Copy the data exactly. Leave nothing out.

[Dataset items]
»»

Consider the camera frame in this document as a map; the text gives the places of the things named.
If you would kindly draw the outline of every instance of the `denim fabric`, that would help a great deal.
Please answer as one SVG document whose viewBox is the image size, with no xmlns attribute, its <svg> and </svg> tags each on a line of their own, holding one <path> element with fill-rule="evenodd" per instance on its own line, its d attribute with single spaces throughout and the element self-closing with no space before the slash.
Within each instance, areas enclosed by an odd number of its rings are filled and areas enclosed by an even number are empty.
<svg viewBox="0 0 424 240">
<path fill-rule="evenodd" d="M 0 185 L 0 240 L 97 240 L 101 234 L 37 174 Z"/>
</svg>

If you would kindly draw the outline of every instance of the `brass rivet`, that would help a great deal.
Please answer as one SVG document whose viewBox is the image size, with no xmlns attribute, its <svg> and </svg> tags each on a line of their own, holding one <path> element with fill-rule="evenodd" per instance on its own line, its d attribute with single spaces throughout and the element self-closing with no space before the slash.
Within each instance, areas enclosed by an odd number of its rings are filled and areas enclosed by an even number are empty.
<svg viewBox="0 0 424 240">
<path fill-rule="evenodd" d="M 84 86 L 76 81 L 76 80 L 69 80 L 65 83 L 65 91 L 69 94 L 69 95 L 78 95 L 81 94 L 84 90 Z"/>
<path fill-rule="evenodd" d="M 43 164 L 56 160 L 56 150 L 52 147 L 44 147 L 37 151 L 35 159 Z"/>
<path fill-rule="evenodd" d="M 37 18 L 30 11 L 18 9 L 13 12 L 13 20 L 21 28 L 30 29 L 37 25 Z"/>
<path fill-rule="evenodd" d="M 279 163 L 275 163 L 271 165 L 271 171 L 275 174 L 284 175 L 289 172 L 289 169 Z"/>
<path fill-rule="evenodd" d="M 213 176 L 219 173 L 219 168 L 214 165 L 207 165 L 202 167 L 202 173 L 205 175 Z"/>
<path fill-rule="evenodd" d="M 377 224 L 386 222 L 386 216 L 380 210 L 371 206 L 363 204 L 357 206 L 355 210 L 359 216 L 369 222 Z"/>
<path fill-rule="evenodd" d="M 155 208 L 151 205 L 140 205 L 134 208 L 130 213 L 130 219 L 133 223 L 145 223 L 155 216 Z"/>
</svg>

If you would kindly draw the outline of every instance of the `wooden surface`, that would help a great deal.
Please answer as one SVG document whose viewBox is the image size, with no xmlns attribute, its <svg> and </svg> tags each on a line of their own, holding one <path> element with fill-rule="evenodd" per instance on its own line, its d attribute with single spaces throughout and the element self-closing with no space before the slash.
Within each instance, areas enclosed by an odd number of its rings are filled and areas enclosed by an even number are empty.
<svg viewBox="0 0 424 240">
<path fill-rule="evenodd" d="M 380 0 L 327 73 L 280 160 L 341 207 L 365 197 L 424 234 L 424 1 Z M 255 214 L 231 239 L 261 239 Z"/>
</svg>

««

Output of the task –
Consider the camera frame in this document as a map; the text gives the places of the things named.
If you would kindly draw the outline of every instance of the `denim fabric`, that would help a great deal.
Please answer as one SVG document whose viewBox is the image size, with no xmlns attribute, its <svg> and </svg> tags each on a line of their own, holding one <path> element with fill-rule="evenodd" per instance on its own line, its d attribute with single spaces throughout and the element self-closing with no space before the slash.
Within each instance, areas enclosed by an odd number of its rings are filled and areas enclosed by an even number are empty.
<svg viewBox="0 0 424 240">
<path fill-rule="evenodd" d="M 0 185 L 0 240 L 97 240 L 101 234 L 37 174 Z"/>
</svg>

If you would kindly draw the outline of every instance of the `brass rivet`, that would help a great deal.
Please answer as one SVG document whose viewBox is the image size, with no xmlns attribute, its <svg> and </svg> tags each on a line of their own, holding one <path> element with fill-rule="evenodd" per instance on its own line, its d attribute with single spaces throughout and the element self-closing with no space before the slash.
Within each instance, areas enclosed by an odd number of its rings are filled and areas enclosed by an even number are empty.
<svg viewBox="0 0 424 240">
<path fill-rule="evenodd" d="M 84 86 L 76 81 L 76 80 L 69 80 L 65 83 L 65 91 L 69 94 L 69 95 L 78 95 L 81 94 L 84 90 Z"/>
<path fill-rule="evenodd" d="M 43 164 L 56 160 L 56 150 L 52 147 L 44 147 L 37 151 L 35 159 Z"/>
<path fill-rule="evenodd" d="M 37 18 L 30 11 L 18 9 L 13 12 L 13 20 L 21 28 L 30 29 L 37 25 Z"/>
<path fill-rule="evenodd" d="M 279 163 L 275 163 L 271 165 L 271 171 L 275 174 L 284 175 L 289 172 L 289 169 Z"/>
<path fill-rule="evenodd" d="M 213 176 L 219 173 L 219 168 L 214 165 L 207 165 L 202 167 L 202 173 L 205 175 Z"/>
<path fill-rule="evenodd" d="M 377 224 L 386 222 L 386 216 L 380 210 L 371 206 L 363 204 L 357 206 L 355 210 L 359 216 L 369 222 Z"/>
<path fill-rule="evenodd" d="M 155 208 L 151 205 L 140 205 L 134 208 L 130 213 L 130 219 L 133 223 L 145 223 L 155 216 Z"/>
</svg>

If you would kindly draw the outline of every instance of the `wooden surface`, that would help a great deal.
Please answer as one SVG document whose viewBox is the image size, with no xmlns attribute, its <svg> and </svg> tags each on a line of their own, holding one <path> element with fill-rule="evenodd" per instance on its own line, its d attribute with single spaces throughout and the element self-closing with no space before the slash.
Within each instance, areas enclosed by an odd number of its rings are filled and areas enclosed by an even number are empty.
<svg viewBox="0 0 424 240">
<path fill-rule="evenodd" d="M 380 0 L 327 73 L 280 160 L 341 207 L 365 197 L 424 234 L 424 1 Z M 255 214 L 231 239 L 261 239 Z"/>
</svg>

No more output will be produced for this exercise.